Le sociologue, clinicien du travail, sort la colère du huis clos des consultations pour identifier les failles des nouvelles organisations du travail. Son ouvrage « Le Travail à vif. Souffrances professionnelles, consulter pour quoi ? » est le lauréat du prix Penser le travail 2024.
Le sociologue et clinicien du travail Thomas Périlleux, également professeur à l’Université catholique de Louvain (Belgique), s’intéresse à l’engagement subjectif dans le travail ou plutôt dans l’activité. Son ouvrage Le Travail à vif. Souffrances professionnelles, consulter pour quoi ?, publié en 2023 aux éditions Erès, analyse des témoignages de salariés venus le consulter pour faire le lien entre des situations d’épuisement, de sidération, d’étouffement de la parole, et les organisations du travail. Il est le lauréat du prix Penser le travail 2024.
Votre ouvrage « Le Travail à vif » nous plonge dans le monde des pathologies du travail. En quoi s’inscrit-il dans l’actualité ?
C’est un livre issu de quinze ans de consultations, qui aborde des questions qui ont pris une certaine acuité et ont rejoint l’actualité sur deux points : les changements dans le travail et son organisation, encore accentués par la crise sanitaire, qui ont des incidences collectives – l’intensification du travail, la disparition des anciens collectifs issus de la période fordiste –, et des incidences subjectives, à savoir le nouveau rapport au travail, la promotion d’un modèle de performance et de réussite individuelle. On est peut-être à un moment d’épuisement de ce modèle.
Le deuxième point touche aux changements dans le paysage de la santé, en particulier la santé mentale au travail, à savoir l’évolution de la réglementation et la multiplication des intervenants en entreprise, concomitants à la montée des risques psychosociaux et des burn-out.
Vous adressez votre analyse des souffrances professionnelles à tous ceux qui cherchent à transformer le travail. Quel est, selon vous, le propos de l’ouvrage à retenir en priorité ?

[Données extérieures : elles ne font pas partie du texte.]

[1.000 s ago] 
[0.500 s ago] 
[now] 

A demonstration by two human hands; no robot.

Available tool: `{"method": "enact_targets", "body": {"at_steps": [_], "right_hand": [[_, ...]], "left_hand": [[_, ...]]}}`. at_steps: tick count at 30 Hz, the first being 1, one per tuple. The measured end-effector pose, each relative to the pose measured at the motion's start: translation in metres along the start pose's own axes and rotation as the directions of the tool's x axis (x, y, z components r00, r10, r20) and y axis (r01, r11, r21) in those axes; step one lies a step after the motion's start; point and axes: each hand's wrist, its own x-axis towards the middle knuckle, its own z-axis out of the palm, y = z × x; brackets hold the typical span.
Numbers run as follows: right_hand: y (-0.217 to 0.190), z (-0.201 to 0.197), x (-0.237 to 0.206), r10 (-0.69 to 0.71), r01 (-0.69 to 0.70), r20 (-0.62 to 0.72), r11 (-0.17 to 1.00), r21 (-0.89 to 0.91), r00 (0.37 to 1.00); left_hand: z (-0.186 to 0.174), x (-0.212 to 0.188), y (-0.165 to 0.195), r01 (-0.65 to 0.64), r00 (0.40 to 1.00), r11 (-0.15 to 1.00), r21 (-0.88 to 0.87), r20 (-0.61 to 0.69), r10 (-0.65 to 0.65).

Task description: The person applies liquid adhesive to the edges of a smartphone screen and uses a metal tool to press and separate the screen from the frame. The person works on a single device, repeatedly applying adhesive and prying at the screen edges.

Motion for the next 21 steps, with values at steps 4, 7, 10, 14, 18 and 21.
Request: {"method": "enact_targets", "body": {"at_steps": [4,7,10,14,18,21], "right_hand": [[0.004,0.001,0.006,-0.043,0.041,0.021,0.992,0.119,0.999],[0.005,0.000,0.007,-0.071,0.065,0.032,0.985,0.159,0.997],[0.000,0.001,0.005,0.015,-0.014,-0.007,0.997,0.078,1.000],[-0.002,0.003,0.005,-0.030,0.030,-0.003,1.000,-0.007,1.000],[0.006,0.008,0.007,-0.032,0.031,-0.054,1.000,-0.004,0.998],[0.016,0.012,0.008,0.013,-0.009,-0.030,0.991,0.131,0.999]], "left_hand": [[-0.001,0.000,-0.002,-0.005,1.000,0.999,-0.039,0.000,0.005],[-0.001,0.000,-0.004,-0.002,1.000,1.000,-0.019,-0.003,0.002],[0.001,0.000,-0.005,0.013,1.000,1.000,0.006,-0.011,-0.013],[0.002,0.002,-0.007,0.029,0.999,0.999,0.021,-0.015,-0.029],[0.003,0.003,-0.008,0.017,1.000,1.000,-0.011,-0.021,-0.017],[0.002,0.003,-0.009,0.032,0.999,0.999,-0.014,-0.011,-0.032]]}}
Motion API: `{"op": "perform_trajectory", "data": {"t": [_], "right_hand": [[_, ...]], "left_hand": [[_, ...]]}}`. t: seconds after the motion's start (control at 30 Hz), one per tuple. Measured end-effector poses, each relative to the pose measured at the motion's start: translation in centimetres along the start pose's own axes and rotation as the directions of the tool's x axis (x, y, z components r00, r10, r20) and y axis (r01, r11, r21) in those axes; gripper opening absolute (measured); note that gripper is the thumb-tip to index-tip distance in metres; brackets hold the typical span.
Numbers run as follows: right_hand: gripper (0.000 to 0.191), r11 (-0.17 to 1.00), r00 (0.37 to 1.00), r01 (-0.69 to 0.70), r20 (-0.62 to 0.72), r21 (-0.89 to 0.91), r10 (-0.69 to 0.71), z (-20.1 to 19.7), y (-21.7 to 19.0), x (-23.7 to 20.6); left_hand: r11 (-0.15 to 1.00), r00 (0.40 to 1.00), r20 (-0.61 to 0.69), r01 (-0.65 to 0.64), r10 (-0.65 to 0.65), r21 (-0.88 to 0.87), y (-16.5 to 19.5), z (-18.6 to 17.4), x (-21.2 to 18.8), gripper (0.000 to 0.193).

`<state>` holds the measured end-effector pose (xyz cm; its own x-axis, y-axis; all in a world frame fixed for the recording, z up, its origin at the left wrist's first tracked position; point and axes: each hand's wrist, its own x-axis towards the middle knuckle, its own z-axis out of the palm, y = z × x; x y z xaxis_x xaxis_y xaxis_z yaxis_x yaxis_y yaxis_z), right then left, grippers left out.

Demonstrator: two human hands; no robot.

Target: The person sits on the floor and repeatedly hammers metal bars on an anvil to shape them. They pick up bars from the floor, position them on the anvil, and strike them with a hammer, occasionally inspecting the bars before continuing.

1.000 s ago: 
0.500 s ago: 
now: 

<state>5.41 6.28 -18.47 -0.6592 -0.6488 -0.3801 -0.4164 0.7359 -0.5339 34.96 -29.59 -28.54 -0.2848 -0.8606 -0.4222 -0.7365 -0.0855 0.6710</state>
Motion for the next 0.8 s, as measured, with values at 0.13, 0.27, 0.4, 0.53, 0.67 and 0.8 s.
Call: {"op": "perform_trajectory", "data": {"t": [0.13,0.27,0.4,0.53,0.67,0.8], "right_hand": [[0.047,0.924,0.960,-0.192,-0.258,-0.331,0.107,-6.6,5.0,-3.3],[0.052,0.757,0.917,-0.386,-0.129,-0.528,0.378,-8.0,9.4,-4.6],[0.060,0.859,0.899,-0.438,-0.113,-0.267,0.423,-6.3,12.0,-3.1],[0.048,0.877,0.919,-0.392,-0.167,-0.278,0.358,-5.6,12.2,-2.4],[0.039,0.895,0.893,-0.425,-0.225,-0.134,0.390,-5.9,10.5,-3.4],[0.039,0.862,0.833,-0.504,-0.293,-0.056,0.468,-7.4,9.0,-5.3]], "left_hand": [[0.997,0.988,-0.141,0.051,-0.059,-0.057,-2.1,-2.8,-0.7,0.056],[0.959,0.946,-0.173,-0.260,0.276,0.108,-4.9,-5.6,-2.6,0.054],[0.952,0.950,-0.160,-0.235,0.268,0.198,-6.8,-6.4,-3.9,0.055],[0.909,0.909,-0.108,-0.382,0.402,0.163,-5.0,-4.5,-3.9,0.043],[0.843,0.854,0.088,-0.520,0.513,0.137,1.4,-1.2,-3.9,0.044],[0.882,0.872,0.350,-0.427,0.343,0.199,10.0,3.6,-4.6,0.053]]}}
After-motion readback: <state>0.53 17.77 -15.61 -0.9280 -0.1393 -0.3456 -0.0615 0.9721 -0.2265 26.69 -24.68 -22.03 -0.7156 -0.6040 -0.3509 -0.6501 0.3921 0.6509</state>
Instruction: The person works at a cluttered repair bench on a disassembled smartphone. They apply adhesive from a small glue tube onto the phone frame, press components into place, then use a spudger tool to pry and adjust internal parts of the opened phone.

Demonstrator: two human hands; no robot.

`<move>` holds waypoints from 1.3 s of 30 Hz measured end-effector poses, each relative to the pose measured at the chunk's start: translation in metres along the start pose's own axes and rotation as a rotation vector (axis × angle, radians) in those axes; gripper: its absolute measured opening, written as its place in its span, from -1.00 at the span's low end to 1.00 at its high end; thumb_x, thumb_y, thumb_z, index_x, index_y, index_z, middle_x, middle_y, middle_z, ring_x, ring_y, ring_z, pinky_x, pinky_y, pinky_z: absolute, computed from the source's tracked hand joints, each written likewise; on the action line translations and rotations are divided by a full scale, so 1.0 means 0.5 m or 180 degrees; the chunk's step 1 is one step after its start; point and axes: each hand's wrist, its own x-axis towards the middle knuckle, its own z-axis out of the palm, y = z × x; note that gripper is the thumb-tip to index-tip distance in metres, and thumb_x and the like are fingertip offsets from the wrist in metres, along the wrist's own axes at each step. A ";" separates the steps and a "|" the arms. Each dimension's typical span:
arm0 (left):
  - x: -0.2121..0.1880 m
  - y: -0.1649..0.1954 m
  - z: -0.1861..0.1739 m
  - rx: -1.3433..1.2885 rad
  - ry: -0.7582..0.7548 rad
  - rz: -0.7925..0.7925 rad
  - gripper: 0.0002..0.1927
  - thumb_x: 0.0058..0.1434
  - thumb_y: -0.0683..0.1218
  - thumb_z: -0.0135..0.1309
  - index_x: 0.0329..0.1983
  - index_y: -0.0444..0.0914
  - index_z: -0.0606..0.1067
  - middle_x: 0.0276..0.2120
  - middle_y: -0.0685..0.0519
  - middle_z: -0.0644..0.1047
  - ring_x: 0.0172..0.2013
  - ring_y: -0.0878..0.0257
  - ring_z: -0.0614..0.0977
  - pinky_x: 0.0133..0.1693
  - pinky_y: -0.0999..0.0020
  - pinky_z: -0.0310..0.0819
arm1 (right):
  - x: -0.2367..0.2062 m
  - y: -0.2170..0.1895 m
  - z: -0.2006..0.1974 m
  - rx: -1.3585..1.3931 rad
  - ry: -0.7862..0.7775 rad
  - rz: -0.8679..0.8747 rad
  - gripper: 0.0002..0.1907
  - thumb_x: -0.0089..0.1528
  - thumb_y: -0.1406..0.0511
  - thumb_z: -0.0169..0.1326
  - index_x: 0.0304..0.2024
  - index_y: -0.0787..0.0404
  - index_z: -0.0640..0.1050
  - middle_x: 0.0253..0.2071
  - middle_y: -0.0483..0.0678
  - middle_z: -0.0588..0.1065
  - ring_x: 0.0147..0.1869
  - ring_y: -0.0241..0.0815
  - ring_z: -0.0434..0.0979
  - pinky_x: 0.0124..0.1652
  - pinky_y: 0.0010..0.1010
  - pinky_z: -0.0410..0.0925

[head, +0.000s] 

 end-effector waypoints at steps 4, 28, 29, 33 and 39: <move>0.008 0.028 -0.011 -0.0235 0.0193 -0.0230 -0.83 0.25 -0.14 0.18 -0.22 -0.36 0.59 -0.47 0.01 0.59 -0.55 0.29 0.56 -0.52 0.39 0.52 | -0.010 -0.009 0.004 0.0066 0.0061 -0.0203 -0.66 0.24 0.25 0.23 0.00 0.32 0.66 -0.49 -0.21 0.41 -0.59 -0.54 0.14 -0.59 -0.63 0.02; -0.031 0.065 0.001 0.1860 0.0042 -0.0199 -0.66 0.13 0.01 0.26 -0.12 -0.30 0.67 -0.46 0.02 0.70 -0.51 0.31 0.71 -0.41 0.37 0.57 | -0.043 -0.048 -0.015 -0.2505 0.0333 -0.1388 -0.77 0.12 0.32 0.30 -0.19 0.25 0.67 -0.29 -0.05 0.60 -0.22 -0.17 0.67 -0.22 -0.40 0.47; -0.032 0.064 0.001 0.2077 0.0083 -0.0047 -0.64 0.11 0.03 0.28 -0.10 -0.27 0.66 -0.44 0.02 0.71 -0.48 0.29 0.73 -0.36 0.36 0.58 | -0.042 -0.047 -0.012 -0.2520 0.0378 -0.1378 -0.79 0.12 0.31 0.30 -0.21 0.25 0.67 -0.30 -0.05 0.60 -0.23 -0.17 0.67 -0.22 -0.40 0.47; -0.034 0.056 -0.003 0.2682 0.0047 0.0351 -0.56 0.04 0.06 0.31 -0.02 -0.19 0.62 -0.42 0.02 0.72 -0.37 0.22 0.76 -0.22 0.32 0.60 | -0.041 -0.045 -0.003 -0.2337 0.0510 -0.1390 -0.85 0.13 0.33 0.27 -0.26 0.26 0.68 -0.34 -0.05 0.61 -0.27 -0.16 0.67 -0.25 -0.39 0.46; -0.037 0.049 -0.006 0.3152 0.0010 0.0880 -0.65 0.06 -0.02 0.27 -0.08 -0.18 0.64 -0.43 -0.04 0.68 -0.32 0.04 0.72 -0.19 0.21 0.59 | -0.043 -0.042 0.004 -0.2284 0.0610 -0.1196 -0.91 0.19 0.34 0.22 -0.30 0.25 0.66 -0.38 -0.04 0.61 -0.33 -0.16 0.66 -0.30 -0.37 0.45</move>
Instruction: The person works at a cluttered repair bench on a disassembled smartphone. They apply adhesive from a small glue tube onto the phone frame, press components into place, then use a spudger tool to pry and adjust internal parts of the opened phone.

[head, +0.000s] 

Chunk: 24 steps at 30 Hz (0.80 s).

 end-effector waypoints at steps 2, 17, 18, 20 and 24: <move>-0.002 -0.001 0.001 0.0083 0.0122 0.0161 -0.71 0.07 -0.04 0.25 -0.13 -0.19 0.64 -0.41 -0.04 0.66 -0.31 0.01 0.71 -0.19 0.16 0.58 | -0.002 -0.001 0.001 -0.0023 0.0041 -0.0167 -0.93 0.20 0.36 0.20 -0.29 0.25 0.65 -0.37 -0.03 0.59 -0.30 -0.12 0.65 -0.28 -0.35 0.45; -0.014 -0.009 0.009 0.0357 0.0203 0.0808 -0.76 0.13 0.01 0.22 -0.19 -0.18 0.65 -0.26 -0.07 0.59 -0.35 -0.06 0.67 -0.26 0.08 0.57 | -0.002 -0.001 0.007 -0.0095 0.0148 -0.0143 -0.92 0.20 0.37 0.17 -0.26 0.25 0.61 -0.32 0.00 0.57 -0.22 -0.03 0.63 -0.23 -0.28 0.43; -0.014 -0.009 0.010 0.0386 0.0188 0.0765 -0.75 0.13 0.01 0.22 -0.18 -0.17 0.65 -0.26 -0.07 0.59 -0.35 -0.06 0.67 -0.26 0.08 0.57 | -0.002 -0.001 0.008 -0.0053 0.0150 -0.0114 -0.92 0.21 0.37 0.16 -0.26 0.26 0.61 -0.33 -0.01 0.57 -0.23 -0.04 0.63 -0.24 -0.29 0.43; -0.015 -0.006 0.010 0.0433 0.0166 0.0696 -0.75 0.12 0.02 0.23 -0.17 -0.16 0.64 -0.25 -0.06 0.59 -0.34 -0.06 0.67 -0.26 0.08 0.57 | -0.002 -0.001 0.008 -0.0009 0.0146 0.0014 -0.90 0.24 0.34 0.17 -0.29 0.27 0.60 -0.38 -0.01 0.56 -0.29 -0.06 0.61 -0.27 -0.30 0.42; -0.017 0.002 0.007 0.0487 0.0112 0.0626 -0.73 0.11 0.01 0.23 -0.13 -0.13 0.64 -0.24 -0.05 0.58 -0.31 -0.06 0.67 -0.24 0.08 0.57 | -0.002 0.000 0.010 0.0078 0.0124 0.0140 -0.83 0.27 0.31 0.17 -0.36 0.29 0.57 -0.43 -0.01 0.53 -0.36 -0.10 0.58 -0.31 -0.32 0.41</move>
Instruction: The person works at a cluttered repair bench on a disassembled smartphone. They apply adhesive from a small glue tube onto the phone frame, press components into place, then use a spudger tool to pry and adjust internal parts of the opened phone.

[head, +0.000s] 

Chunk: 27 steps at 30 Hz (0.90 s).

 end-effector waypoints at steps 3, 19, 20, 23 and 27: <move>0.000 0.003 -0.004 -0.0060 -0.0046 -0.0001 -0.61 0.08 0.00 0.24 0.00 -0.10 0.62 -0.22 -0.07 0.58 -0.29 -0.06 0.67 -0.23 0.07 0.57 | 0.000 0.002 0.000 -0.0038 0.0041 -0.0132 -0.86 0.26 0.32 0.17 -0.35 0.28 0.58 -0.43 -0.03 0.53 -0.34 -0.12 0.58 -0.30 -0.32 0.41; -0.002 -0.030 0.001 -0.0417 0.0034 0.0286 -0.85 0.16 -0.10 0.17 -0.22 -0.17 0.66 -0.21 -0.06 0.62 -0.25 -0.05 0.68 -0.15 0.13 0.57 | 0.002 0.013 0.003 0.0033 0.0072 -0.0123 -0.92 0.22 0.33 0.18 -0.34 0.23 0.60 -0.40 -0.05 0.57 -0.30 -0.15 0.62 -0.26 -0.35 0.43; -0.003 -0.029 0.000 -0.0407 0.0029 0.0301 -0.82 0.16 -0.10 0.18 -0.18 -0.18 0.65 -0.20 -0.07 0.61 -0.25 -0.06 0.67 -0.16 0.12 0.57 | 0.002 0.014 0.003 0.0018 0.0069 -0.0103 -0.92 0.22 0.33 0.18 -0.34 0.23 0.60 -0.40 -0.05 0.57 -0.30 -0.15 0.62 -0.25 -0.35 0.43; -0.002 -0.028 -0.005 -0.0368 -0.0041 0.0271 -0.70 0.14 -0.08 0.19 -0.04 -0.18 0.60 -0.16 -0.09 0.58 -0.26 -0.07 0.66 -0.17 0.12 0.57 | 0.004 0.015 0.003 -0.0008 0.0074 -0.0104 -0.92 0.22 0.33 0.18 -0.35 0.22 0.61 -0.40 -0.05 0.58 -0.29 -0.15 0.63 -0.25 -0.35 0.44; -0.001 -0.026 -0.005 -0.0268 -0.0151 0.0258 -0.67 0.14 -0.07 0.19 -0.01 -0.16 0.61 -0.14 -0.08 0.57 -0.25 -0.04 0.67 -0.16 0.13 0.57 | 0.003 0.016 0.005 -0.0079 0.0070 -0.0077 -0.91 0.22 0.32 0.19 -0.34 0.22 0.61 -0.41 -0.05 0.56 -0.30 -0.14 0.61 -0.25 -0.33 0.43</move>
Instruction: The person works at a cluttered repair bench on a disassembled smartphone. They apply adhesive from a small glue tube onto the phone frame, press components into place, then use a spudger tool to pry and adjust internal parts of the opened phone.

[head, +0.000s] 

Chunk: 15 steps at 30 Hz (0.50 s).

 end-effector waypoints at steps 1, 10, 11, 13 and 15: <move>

La dimension de l’écoute – souvent esquivée – me paraît centrale. Il est important de revenir à ce qu’on appelle « le réel du travail », d’être en mesure d’écouter ce que les salariés ont à dire sur leur travail d’abord, sur l’activité et ensuite sur son contexte, car l’expérience personnelle se déploie toujours dans un cadre collectif et ses règles.
L’enjeu est de repartir du travail vécu et non d’un modèle qui peut être en contradiction avec les valeurs du métier. En partant des situations concrètes, on voit comment le sens du travail peut se reconstruire ou se détruire. On voit quelles sont les possibilités de création ou d’innovation. Comment le sentiment d’impuissance par exemple, n’est pas l’impuissance elle-même. En revenant dans le détail du travail réel, on sort de l’image globale pour révéler les marges de manœuvre du salarié.